→ **TASK DETAILS**: Hunt through the lines below for the string "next" and copy each one that has it.
=== Section Start ===
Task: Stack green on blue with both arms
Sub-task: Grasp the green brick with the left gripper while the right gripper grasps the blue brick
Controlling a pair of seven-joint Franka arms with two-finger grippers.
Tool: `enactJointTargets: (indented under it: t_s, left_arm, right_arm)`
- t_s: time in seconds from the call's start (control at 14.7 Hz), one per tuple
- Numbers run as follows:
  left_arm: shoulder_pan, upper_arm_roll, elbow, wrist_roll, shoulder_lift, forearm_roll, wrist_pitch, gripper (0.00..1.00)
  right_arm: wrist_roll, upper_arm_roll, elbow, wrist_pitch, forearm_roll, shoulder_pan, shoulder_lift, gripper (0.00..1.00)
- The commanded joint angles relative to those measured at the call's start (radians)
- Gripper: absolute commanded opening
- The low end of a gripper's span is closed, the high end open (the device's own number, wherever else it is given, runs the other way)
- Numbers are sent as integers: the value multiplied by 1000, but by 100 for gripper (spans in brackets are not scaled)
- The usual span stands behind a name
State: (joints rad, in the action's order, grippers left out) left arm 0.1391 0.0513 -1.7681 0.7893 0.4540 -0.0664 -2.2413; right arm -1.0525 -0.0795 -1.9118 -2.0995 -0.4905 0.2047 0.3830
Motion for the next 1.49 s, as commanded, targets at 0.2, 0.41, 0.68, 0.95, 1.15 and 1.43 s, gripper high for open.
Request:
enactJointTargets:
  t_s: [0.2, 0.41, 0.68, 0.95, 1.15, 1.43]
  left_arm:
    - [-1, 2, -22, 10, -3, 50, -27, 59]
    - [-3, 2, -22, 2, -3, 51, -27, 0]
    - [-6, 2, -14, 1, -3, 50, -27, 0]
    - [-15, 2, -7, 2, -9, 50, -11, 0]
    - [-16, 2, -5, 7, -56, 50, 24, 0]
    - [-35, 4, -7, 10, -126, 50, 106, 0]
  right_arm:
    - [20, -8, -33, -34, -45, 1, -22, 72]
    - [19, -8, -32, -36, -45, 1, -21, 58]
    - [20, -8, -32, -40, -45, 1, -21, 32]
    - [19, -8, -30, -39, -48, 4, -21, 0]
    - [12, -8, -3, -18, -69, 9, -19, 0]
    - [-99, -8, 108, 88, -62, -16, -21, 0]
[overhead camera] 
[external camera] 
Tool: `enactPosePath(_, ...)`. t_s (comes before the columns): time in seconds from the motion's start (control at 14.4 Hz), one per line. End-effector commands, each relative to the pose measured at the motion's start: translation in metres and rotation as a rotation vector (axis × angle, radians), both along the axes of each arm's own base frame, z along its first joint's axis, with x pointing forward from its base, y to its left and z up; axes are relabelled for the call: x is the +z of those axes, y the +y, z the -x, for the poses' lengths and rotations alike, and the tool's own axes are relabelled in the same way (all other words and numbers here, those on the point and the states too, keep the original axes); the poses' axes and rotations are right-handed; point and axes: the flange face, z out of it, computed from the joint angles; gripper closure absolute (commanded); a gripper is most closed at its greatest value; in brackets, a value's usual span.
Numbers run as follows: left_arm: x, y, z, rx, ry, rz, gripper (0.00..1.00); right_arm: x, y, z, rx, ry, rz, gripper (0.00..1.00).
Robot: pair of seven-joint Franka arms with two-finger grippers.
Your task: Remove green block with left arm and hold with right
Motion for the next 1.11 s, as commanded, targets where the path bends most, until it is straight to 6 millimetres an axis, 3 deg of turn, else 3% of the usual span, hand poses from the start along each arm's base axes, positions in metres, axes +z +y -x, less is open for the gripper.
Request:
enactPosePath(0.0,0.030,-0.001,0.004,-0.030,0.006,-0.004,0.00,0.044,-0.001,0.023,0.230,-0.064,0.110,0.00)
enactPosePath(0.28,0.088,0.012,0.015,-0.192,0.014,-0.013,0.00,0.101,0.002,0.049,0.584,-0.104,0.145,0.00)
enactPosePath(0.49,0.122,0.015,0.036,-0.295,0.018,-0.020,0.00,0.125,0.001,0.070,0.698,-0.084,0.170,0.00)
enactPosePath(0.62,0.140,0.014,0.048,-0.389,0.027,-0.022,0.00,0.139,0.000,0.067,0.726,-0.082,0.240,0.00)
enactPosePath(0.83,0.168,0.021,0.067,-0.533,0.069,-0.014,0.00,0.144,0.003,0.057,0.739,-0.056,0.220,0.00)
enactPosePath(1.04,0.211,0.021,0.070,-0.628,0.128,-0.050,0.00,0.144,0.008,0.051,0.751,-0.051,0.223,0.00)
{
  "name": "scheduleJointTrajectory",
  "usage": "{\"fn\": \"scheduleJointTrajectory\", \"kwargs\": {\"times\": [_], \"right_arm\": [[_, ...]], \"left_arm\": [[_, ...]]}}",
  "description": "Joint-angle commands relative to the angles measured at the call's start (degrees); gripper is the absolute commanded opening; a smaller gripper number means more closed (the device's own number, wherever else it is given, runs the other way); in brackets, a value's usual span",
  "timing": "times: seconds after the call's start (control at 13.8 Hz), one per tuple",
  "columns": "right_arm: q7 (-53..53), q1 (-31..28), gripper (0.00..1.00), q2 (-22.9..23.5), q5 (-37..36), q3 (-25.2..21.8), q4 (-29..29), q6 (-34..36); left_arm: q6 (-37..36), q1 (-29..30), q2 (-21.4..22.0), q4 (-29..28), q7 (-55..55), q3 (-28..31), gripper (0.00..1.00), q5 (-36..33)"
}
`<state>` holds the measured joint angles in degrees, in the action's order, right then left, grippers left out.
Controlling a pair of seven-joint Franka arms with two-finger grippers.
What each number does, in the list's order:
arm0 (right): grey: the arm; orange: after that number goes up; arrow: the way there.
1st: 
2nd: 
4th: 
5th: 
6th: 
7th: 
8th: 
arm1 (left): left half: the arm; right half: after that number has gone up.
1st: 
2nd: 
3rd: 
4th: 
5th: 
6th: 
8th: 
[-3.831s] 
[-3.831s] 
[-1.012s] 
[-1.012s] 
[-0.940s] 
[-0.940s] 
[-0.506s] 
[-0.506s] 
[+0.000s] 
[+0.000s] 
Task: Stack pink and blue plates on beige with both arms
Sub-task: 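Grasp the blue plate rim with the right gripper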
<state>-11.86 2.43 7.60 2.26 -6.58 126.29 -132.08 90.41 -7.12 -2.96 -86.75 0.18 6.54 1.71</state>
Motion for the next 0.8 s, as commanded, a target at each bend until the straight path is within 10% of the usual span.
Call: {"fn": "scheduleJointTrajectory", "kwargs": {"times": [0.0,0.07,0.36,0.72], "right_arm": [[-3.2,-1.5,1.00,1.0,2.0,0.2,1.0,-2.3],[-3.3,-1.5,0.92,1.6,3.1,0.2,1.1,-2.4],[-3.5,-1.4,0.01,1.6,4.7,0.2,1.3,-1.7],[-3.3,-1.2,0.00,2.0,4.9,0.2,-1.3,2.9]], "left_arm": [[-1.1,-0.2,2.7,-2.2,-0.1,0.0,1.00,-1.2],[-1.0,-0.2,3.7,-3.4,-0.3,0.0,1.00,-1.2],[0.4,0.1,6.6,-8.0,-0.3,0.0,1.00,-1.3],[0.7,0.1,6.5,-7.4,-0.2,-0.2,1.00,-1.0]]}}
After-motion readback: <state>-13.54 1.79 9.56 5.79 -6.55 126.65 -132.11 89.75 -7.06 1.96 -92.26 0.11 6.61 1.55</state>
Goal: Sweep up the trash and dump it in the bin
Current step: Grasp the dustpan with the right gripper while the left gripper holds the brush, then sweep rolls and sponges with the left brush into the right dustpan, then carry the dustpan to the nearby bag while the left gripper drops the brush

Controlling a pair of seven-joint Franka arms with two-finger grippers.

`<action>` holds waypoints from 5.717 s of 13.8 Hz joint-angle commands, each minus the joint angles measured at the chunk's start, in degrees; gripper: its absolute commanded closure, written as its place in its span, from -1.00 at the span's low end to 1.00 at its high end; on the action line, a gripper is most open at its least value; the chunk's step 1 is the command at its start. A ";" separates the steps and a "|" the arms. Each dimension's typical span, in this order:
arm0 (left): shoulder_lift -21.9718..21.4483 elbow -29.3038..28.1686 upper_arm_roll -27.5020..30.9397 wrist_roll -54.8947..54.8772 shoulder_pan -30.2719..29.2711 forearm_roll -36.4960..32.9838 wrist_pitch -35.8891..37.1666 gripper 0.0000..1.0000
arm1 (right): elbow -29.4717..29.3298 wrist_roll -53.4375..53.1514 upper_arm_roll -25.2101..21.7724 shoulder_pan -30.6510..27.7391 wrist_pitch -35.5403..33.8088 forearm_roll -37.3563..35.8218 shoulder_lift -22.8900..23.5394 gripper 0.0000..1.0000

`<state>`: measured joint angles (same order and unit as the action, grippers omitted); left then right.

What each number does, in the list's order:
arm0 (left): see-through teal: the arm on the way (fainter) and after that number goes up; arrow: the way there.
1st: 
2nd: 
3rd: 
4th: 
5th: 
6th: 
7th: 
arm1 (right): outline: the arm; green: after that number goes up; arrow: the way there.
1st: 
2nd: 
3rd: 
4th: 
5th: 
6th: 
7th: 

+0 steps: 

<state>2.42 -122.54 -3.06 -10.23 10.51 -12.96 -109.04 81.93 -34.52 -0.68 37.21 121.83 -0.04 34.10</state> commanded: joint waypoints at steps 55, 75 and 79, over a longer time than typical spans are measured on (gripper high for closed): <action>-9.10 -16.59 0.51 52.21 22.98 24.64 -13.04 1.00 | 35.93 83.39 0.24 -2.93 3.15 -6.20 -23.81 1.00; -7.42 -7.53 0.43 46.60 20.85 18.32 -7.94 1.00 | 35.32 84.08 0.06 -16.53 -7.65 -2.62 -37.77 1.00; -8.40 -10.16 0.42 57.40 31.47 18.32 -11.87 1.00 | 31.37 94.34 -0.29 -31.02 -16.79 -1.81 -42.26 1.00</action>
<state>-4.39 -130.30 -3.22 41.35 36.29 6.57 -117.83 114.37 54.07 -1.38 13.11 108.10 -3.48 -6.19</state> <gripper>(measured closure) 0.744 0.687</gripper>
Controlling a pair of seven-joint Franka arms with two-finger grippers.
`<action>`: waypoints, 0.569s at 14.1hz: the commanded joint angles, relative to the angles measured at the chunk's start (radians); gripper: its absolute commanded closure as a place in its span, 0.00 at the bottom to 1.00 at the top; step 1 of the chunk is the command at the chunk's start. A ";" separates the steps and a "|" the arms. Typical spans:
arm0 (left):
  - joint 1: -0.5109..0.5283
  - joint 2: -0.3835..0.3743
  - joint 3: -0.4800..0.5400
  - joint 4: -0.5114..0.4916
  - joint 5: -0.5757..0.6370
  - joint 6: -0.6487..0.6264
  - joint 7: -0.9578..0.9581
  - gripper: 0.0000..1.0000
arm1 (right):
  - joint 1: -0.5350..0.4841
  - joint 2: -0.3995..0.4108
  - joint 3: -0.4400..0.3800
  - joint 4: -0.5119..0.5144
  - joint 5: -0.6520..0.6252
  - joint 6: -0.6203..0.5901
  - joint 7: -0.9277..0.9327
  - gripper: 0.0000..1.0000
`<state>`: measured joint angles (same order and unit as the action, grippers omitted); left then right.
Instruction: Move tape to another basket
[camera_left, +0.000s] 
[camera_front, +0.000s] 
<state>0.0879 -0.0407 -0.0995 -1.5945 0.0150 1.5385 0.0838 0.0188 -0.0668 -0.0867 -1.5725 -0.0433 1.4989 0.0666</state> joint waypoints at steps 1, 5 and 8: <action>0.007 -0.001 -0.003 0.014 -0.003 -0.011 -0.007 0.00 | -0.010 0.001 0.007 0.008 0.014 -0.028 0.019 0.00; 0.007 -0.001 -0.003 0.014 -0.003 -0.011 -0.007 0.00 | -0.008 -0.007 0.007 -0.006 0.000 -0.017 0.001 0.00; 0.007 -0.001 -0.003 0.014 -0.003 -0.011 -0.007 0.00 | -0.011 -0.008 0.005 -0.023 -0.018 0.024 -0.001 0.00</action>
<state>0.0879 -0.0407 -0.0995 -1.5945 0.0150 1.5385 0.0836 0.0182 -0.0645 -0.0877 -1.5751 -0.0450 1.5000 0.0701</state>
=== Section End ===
→ **TASK SOLUTION**:
Motion for the next 1.49 s, as commanded, targets at 0.2, 0.41, 0.68, 0.95, 1.15 and 1.43 s, gripper high for open.
Motion for the next 1.11 s, as commanded, targets where the path bends most, until it is straight to 6 millimetres an axis, 3 deg of turn, else 3% of the usual span, hand poses from the start along each arm's base axes, positions in metres, axes +z +y -x, less is open for the gripper.
Motion for the next 0.8 s, as commanded, a target at each bend until the straight path is within 10% of the usual span.

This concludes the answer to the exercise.